▸ **What the task requires**
Repeat what the lines below say, word for word, and skip every image.

▸ **Data extract**

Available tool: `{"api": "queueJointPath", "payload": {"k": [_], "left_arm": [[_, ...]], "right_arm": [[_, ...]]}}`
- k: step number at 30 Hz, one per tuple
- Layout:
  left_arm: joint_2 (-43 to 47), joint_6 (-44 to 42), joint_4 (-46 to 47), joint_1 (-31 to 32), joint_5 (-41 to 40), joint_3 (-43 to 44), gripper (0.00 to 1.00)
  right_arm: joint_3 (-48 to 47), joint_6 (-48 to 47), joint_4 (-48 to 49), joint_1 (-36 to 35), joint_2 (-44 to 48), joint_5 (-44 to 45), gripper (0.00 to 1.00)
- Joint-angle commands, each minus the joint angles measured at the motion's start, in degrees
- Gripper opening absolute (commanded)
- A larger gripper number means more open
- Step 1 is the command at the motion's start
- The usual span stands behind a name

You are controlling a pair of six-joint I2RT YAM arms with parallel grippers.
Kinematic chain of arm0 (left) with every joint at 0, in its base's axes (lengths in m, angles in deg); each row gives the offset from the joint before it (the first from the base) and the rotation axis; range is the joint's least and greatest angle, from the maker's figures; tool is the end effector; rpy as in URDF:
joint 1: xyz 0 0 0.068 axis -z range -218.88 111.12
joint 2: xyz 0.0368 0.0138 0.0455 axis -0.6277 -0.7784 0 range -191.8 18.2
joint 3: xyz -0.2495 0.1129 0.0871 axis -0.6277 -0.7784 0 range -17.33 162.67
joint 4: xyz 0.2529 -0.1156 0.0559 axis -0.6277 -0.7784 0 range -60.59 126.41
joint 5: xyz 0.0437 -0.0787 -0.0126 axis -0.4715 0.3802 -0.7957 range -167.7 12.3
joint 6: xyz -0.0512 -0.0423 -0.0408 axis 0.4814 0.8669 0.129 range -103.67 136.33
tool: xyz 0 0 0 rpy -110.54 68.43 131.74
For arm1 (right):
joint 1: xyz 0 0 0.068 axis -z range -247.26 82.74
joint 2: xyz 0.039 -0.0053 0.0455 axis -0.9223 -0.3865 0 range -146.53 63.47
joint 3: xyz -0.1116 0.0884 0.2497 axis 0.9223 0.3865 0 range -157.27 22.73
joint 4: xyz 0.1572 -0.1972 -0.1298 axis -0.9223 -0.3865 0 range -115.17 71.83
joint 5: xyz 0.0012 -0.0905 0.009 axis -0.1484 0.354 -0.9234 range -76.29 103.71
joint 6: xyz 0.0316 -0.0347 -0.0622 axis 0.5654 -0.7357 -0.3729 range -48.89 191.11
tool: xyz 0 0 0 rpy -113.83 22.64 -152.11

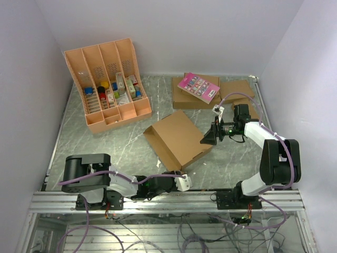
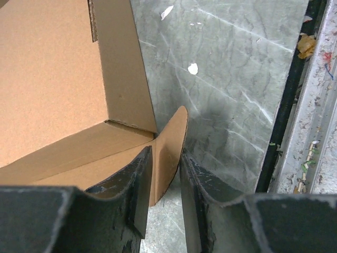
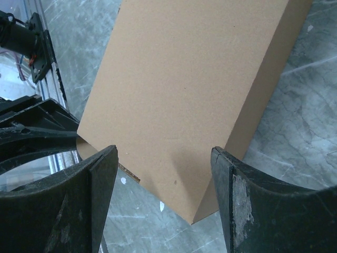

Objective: Fold the paper box

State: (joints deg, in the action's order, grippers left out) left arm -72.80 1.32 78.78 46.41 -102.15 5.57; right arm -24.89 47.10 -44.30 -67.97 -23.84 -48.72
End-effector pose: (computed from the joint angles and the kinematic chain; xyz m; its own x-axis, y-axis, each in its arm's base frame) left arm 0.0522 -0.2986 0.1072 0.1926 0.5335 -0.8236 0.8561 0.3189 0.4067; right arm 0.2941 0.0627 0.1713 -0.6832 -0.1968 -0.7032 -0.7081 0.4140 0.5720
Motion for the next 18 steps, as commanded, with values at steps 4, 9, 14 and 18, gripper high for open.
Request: {"api": "queueJointPath", "payload": {"k": [4, 9, 14, 18], "left_arm": [[0.1, 2.0, 2.6, 0.1, -2.1, 1.3, 0.36], [0.3, 2.8, 2.3, 0.0, -2.4, 1.4, 0.36], [0.3, 3.7, 2.7, -0.1, -2.2, 1.2, 0.36], [0.6, 4.5, 2.9, -0.3, -1.9, 1.0, 0.38]], "right_arm": [[-0.5, 1.2, 0.8, 0.4, -1.2, -0.7, 0.71], [-0.2, 3.3, 1.8, 0.4, -2.5, -1.2, 0.73], [0.5, 6.6, 3.9, 0.4, -4.2, -0.2, 0.74], [-0.3, 6.9, 3.3, 0.4, -5.4, 0.2, 0.74]]}}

▸ **Solution for this task**
Available tool: `{"api": "queueJointPath", "payload": {"k": [_], "left_arm": [[_, ...]], "right_arm": [[_, ...]]}}`
- k: step number at 30 Hz, one per tuple
- Layout:
  left_arm: joint_2 (-43 to 47), joint_6 (-44 to 42), joint_4 (-46 to 47), joint_1 (-31 to 32), joint_5 (-41 to 40), joint_3 (-43 to 44), gripper (0.00 to 1.00)
  right_arm: joint_3 (-48 to 47), joint_6 (-48 to 47), joint_4 (-48 to 49), joint_1 (-36 to 35), joint_2 (-44 to 48), joint_5 (-44 to 45), gripper (0.00 to 1.00)
- Joint-angle commands, each minus the joint angles measured at the motion's start, in degrees
- Gripper opening absolute (commanded)
- A larger gripper number means more open
- Step 1 is the command at the motion's start
- The usual span stands behind a name

You are controlling a pair of six-joint I2RT YAM arms with parallel grippers.
Kinematic chain of arm0 (left) with every joint at 0, in its base's axes (lengths in m, angles in deg); each row gives the offset from the joint before it (the first from the base) and the rotation axis; range is the joint's least and greatest angle, from the maker's figures; tool is the end effector; rpy as in URDF:
joint 1: xyz 0 0 0.068 axis -z range -218.88 111.12
joint 2: xyz 0.0368 0.0138 0.0455 axis -0.6277 -0.7784 0 range -191.8 18.2
joint 3: xyz -0.2495 0.1129 0.0871 axis -0.6277 -0.7784 0 range -17.33 162.67
joint 4: xyz 0.2529 -0.1156 0.0559 axis -0.6277 -0.7784 0 range -60.59 126.41
joint 5: xyz 0.0437 -0.0787 -0.0126 axis -0.4715 0.3802 -0.7957 range -167.7 12.3
joint 6: xyz -0.0512 -0.0423 -0.0408 axis 0.4814 0.8669 0.129 range -103.67 136.33
tool: xyz 0 0 0 rpy -110.54 68.43 131.74
For arm1 (right):
joint 1: xyz 0 0 0.068 axis -z range -247.26 82.74
joint 2: xyz 0.039 -0.0053 0.0455 axis -0.9223 -0.3865 0 range -146.53 63.47
joint 3: xyz -0.1116 0.0884 0.2497 axis 0.9223 0.3865 0 range -157.27 22.73
joint 4: xyz 0.1572 -0.1972 -0.1298 axis -0.9223 -0.3865 0 range -115.17 71.83
joint 5: xyz 0.0012 -0.0905 0.009 axis -0.1484 0.354 -0.9234 range -76.29 103.71
joint 6: xyz 0.0316 -0.0347 -0.0622 axis 0.5654 -0.7357 -0.3729 range -48.89 191.11
tool: xyz 0 0 0 rpy -113.83 22.64 -152.11


Objective: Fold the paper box

State: (joints deg, in the action's order, grippers left out) left arm -72.80 1.32 78.78 46.41 -102.15 5.57; right arm -24.89 47.10 -44.30 -67.97 -23.84 -48.72
End-effector pose: (computed from the joint angles and the kinematic chain; xyz m; its own x-axis, y-axis, each in its arm's base frame) left arm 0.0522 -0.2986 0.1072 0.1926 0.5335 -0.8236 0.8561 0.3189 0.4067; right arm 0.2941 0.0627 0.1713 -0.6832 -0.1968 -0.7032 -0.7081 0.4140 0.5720
Motion for the next 18 steps, as commanded, with values at steps 4, 9, 14 and 18, gripper high for open.
Request: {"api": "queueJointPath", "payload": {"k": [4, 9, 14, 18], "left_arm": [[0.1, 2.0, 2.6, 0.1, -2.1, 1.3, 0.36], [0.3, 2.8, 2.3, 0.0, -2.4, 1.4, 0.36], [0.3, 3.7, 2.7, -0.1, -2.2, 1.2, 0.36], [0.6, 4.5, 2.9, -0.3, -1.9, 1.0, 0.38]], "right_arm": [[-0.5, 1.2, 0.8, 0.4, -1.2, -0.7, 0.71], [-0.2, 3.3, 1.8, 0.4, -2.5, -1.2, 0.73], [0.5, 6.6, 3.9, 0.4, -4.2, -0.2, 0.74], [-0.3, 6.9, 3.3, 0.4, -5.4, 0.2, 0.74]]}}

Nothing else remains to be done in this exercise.